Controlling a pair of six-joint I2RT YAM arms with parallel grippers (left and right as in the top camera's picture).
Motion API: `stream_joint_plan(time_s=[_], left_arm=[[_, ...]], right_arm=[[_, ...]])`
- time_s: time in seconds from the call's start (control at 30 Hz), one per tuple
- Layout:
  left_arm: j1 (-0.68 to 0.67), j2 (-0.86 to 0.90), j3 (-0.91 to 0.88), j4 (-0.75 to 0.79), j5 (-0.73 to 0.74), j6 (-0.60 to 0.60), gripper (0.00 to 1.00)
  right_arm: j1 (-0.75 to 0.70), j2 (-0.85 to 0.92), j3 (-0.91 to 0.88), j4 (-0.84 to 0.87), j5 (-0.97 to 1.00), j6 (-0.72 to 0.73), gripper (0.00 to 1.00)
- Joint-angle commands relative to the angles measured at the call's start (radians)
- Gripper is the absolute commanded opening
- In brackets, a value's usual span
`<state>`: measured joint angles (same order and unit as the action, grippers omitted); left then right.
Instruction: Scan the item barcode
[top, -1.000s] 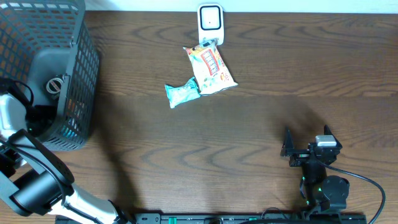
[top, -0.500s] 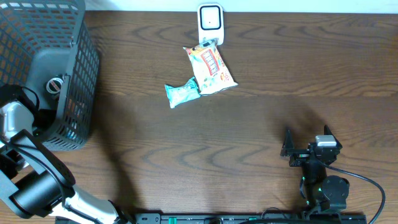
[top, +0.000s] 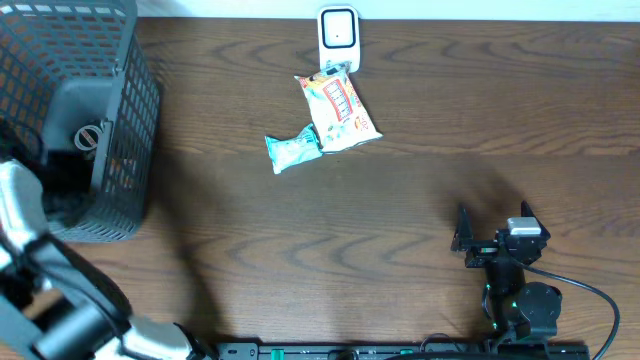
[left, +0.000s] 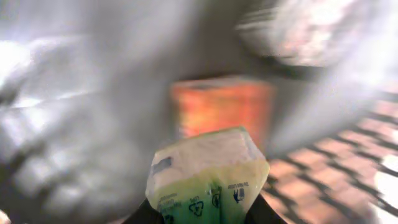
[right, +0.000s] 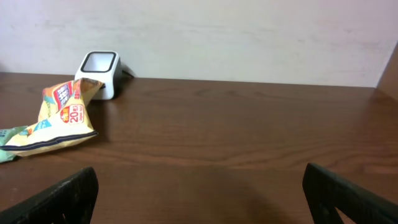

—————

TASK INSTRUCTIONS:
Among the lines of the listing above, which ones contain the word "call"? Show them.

THE ANSWER:
- time_s: time in seconds from the call's start (control at 30 Hz), one per tuple
- Joint-angle commands relative to the angles measured at the call's start (radians)

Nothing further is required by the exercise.